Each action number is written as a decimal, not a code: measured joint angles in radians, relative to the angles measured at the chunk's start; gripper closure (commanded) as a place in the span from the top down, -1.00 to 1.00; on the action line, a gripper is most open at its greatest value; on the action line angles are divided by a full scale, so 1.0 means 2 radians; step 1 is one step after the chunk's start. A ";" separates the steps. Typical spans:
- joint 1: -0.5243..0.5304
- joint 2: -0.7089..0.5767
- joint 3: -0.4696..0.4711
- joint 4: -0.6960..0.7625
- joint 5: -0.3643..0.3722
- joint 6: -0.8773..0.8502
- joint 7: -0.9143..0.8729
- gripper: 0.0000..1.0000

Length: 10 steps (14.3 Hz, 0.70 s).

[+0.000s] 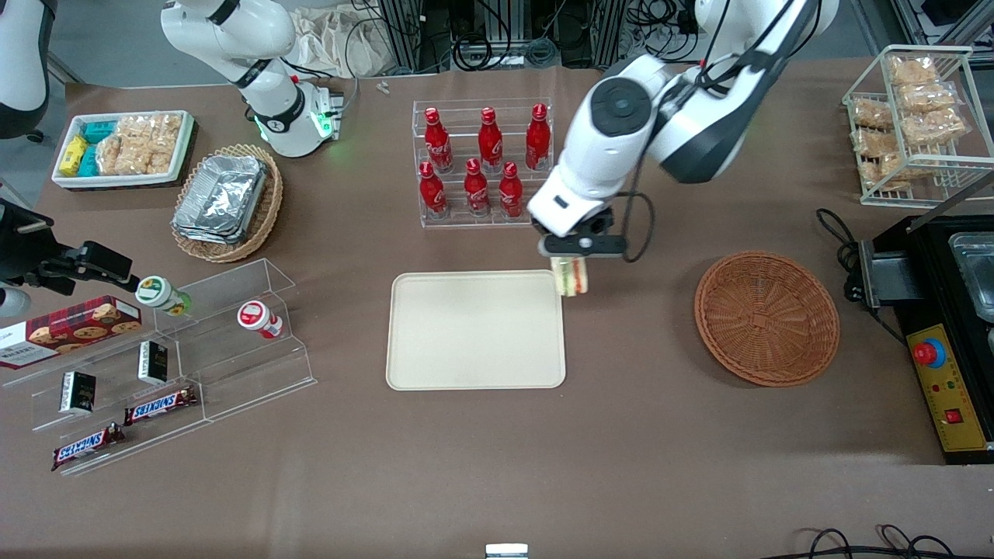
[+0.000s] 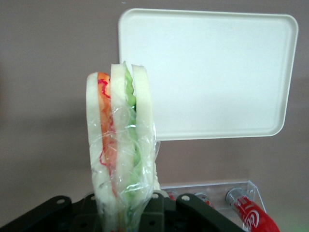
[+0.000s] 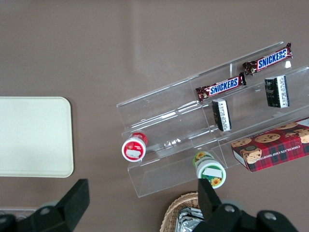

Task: Place sandwich from basket to tray
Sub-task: 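Carry the sandwich with the left gripper over the cream tray, then lower the sandwich onto the tray and open the left gripper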

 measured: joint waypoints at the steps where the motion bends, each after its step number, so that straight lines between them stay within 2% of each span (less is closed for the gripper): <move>1: -0.010 0.022 0.000 0.002 0.024 0.014 -0.003 -0.90; 5: -0.037 0.150 0.001 0.062 0.126 0.030 -0.052 -0.94; 9: -0.036 0.223 0.007 0.096 0.145 0.040 -0.056 -0.87; 10: -0.036 0.228 0.009 0.098 0.145 0.045 -0.056 -0.69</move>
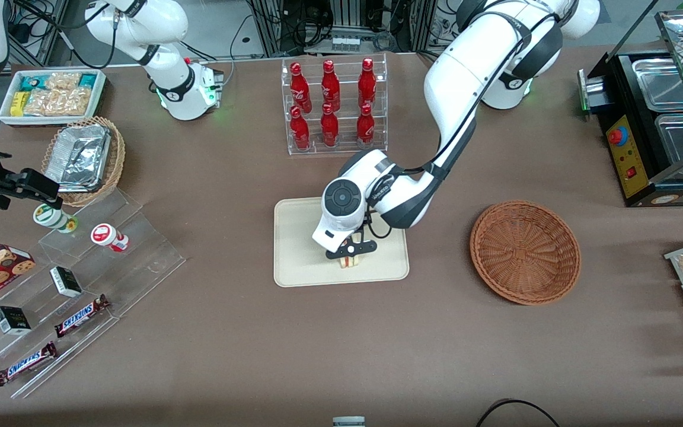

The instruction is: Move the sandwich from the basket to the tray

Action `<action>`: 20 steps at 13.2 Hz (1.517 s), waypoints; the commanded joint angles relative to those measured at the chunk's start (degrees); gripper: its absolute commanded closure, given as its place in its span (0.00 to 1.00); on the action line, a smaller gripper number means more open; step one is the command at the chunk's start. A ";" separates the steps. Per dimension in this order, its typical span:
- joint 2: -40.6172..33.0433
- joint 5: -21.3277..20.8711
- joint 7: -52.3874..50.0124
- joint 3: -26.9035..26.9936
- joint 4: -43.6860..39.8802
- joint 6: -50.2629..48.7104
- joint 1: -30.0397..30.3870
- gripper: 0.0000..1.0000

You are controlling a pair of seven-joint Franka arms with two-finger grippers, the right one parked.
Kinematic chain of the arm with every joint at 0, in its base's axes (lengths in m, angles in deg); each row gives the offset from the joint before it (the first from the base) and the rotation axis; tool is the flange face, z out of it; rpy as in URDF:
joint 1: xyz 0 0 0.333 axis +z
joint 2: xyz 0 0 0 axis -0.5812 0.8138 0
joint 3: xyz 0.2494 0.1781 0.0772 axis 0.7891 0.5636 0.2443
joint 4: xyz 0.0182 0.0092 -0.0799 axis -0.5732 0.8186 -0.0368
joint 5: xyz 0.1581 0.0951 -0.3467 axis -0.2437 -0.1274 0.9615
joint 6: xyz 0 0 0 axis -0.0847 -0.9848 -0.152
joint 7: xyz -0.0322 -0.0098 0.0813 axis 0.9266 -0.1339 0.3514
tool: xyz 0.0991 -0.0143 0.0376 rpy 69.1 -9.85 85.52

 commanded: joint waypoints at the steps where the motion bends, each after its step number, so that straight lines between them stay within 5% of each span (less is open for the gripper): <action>1: 1.05 -0.46 -0.85 0.76 -2.07 -0.38 -0.86 0.00; 13: -1.76 0.33 -1.64 0.14 -2.95 -4.59 -0.60 0.00; 16: -7.46 5.33 0.29 0.23 -3.13 -9.85 1.32 0.00; 20: -13.01 6.84 10.12 0.67 -2.78 -17.42 5.19 0.00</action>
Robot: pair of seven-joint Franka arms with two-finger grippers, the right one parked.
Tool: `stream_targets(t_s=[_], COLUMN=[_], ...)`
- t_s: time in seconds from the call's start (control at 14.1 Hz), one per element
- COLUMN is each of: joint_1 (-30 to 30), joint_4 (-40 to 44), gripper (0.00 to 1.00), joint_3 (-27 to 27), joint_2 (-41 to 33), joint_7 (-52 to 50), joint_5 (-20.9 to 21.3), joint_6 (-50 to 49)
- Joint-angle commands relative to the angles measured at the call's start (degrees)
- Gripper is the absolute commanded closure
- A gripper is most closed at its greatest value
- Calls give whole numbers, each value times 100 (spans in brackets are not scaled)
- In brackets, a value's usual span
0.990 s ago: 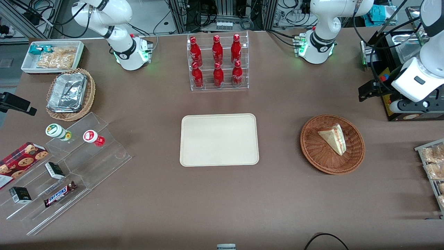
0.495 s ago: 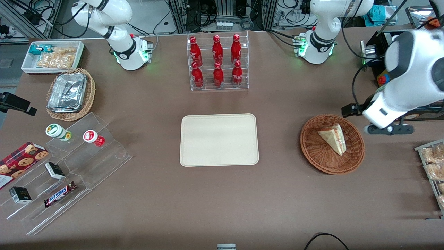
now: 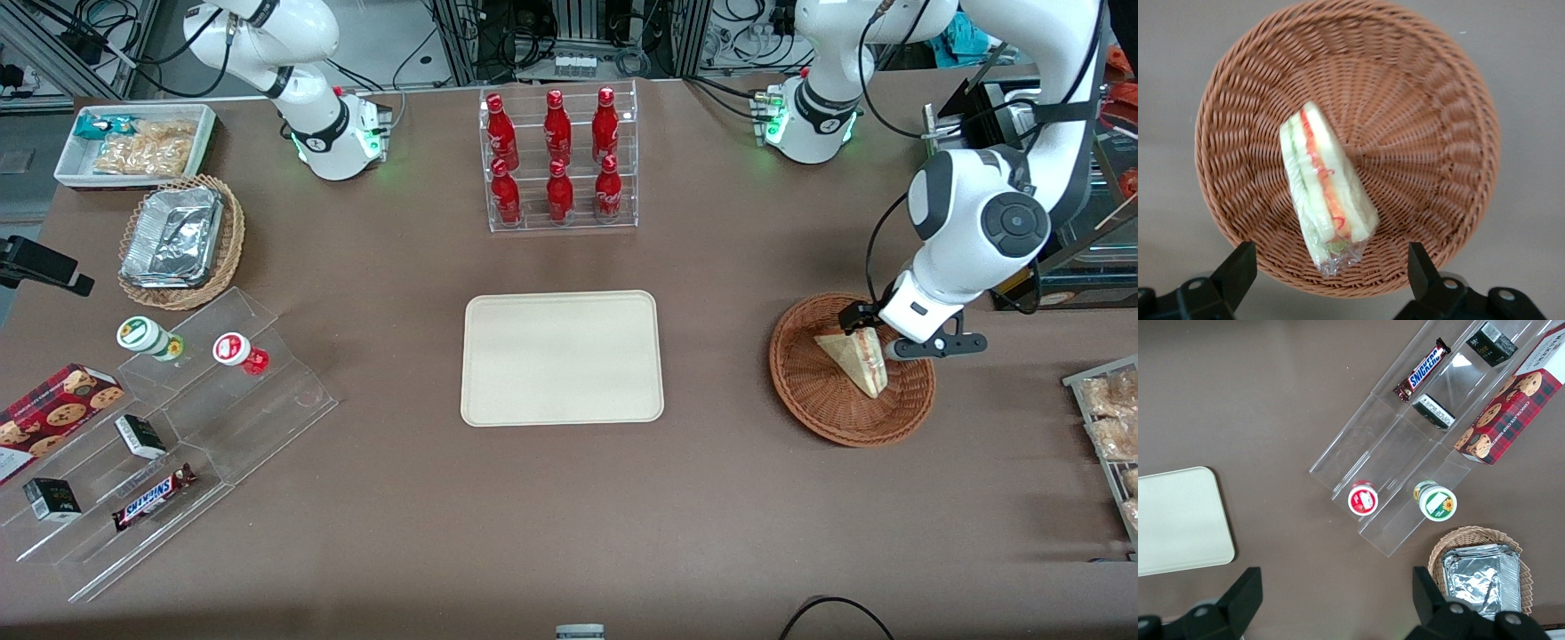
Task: Place sandwich from basket to tray
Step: 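Close the left gripper on the sandwich and lift it from the basket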
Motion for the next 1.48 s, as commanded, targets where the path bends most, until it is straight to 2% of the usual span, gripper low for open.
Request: stream_targets(t_s=[0.0, 0.14, 0.21, 0.64, 0.71, 0.78, 0.85, 0.92, 1.13, 1.27, 1.41], joint_1=[-10, -45, -71, -63, -63, -63, -63, -71, -80, -246, -500], joint_4=[-154, -162, -162, -154, -154, -154, -145, -110, -31, 371, 1152], gripper=[0, 0, 0, 0, 15, 55, 85, 91, 95, 97, 98], joint_3=[-12, -12, -21, -21, -21, -21, -12, -21, -47, -170, -319], joint_2=[-52, 238, 344, 731, 784, 776, 749, 714, 416, 310, 397], joint_7=[-1860, -3681, -4116, -4146, -4146, -4138, -4129, -4042, -3314, -2804, -2042], joint_5=[73, 73, 81, 90, 90, 90, 90, 99, 90, 90, 64], joint_6=[129, 680, 857, 956, 956, 938, 912, 842, 342, -367, -1465])
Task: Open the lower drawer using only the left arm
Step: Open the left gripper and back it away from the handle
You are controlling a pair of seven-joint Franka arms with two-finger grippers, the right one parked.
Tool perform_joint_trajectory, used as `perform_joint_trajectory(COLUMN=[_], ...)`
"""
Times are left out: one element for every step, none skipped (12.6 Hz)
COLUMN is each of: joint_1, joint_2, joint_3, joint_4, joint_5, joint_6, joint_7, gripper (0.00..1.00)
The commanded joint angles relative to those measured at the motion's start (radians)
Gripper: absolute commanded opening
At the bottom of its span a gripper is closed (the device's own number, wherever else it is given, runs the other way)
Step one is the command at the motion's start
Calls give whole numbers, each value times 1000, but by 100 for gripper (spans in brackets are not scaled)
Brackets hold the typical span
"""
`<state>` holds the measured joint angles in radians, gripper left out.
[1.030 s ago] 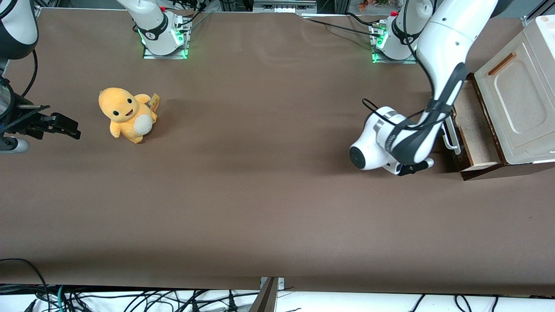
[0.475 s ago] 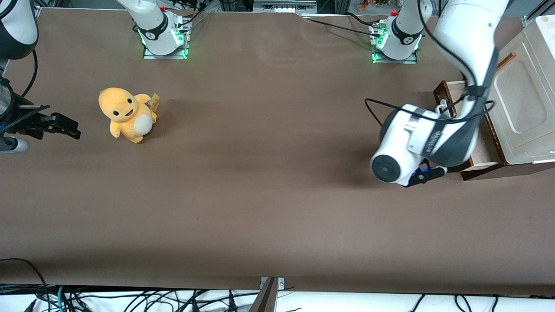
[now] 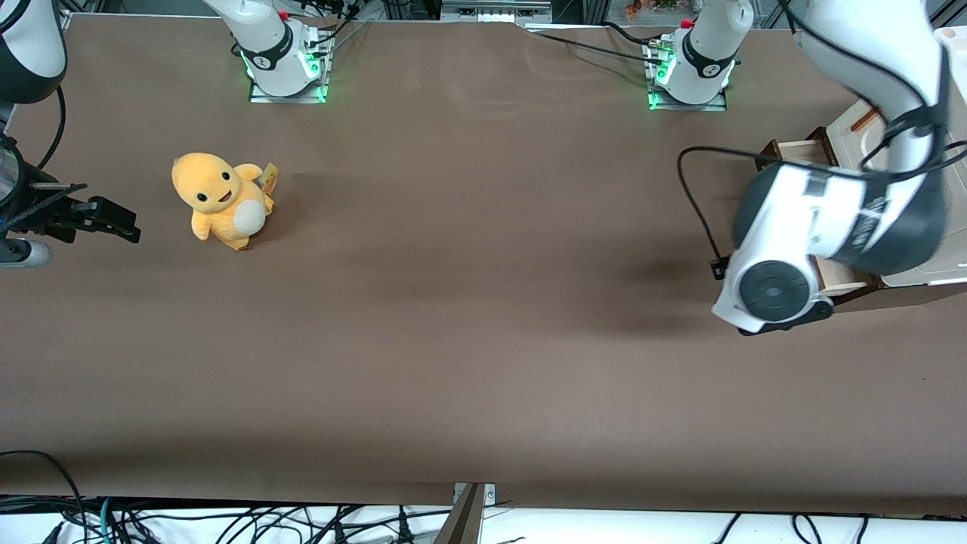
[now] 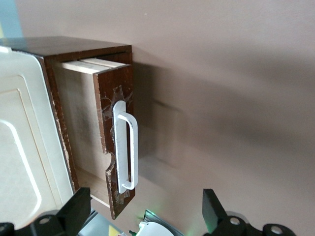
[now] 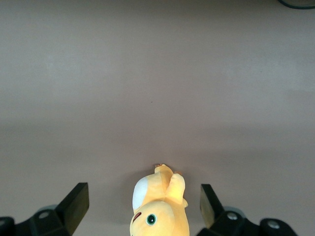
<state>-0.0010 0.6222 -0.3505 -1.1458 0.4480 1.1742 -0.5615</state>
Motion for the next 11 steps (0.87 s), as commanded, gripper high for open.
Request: perform_joint_trajectory(joint_1=[33,33,35,39,41,35,33,35,38,41,39], joint_2=[-10,-16,-21,-22,-27,-32,-38,-39,-42,-44,-45], joint_3=[21,31,39,54,89,116,136,149,163,185,226], joint_4=[84,90,93,98,115,126,136,139,152,162,169], joint_5=[-75,-75,-83,-116,-164,-178,-180,-180,-193,-228,-285], joint_6=[-16,-14,-10,-7,-4,-2,-2,-1,-1,8,18], joint_7=[94,94,95,101,132,193,263,311,334,342,359], gripper=[100,100,100,100,100,100,100,100,100,100,100])
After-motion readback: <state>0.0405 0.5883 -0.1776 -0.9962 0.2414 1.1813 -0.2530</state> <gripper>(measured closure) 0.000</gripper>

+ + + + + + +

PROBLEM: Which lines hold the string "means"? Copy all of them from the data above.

REPLY TO THE EXERCISE:
Each action number is written as a decimal, not a code: measured joint angles in radians, relative to the angles measured at the chunk's start; gripper closure (commanded) as a place in the span from the top down, -1.00 to 1.00; on the action line, a gripper is most open at its greatest value; on the action line angles are divided by a full scale, so 1.0 means 2 radians; step 1 is one step after the chunk's start. A ";" separates the steps. Typical spans:
Action `<action>`: 20 steps at 13.2 Hz (1.517 s), waypoints; the commanded joint angles relative to those measured at the chunk's start (degrees); gripper: its absolute commanded closure, given as its place in its span (0.00 to 1.00); on the action line, a smaller gripper number means more open; step one is the command at the chunk's start. A ";" separates the steps. Per dimension in this order, its typical span:

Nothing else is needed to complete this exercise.